──────── Entries supplied ────────

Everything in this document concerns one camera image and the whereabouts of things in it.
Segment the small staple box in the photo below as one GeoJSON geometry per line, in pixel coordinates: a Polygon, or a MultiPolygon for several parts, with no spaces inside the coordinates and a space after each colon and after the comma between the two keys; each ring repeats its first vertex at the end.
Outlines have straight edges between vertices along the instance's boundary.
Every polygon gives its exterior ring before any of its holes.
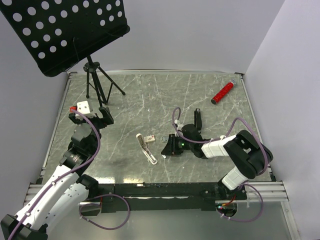
{"type": "Polygon", "coordinates": [[[149,136],[145,136],[144,138],[144,142],[145,143],[153,143],[156,141],[155,136],[154,135],[149,135],[149,136]]]}

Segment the small black tag object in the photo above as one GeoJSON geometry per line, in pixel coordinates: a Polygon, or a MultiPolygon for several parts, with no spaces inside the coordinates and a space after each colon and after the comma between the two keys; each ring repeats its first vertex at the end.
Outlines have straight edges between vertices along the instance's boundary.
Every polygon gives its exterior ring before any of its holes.
{"type": "Polygon", "coordinates": [[[201,133],[202,131],[202,117],[201,117],[201,110],[199,108],[196,108],[194,110],[194,126],[198,133],[201,133]]]}

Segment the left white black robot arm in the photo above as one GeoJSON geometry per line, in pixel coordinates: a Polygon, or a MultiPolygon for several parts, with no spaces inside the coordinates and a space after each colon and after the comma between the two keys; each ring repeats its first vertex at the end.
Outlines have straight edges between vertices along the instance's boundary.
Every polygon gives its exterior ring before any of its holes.
{"type": "Polygon", "coordinates": [[[101,147],[100,130],[114,120],[108,107],[100,107],[102,117],[86,102],[70,109],[76,124],[71,142],[52,176],[39,192],[15,215],[0,222],[6,240],[46,240],[57,224],[80,202],[99,195],[99,183],[84,172],[101,147]]]}

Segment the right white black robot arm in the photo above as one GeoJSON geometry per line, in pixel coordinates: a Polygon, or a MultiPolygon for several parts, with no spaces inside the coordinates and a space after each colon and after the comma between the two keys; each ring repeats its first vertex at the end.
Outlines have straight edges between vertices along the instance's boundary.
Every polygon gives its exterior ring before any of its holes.
{"type": "Polygon", "coordinates": [[[197,158],[230,157],[234,167],[220,181],[218,193],[223,199],[230,199],[236,189],[253,180],[273,160],[273,154],[262,143],[257,143],[247,130],[238,134],[222,137],[219,140],[202,138],[194,124],[187,124],[179,131],[182,135],[170,134],[161,154],[179,156],[191,151],[197,158]]]}

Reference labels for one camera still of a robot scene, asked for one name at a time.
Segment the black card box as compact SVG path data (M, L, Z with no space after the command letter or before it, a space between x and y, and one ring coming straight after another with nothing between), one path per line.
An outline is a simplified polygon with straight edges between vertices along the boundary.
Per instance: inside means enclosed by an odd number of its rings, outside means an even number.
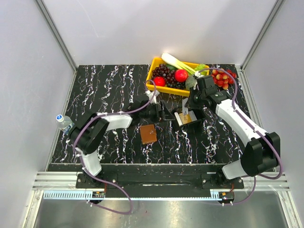
M189 109L188 114L183 115L182 108L175 108L171 113L175 118L172 121L175 131L198 129L206 119L205 113L199 109Z

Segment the brown leather card holder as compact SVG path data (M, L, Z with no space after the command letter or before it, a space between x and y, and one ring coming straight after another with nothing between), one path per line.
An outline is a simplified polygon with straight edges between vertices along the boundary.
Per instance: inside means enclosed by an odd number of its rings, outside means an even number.
M140 127L142 144L150 144L157 141L157 134L153 124L143 125Z

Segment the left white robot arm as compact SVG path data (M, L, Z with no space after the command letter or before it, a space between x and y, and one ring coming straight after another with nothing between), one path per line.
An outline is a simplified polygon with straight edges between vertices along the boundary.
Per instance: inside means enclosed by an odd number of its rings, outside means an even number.
M101 186L102 167L97 149L107 131L135 127L142 119L152 123L173 121L175 119L163 100L148 99L135 101L122 112L115 114L88 113L69 130L67 136L73 143L76 153L81 157L83 169L88 173L86 182L93 188Z

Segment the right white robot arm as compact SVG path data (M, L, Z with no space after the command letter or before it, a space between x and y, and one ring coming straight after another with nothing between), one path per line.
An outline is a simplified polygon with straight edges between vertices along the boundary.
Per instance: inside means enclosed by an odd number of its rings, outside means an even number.
M239 160L224 165L218 172L217 184L227 188L235 178L255 177L269 169L281 167L279 135L268 133L255 124L228 92L217 89L212 76L195 79L197 82L190 88L188 107L199 110L205 106L212 110L231 127L245 147Z

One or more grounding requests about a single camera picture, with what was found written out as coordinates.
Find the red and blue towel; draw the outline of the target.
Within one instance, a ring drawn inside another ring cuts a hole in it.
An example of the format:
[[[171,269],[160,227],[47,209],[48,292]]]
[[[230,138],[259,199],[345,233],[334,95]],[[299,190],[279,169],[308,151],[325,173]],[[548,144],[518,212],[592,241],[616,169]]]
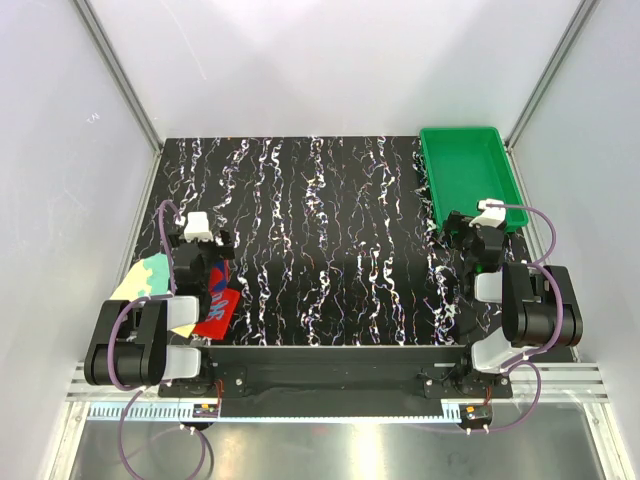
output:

────────

> **Action item**
Find every line in the records above that contains the word "camera", and copy each one.

> **Exercise result**
Everything in this document concerns one camera image and the whereabouts of things in it.
Reference labels for one camera still of a robot scene, asked for one name at a time.
One or more grounding requests about a single camera picture, with what was found written out as coordinates.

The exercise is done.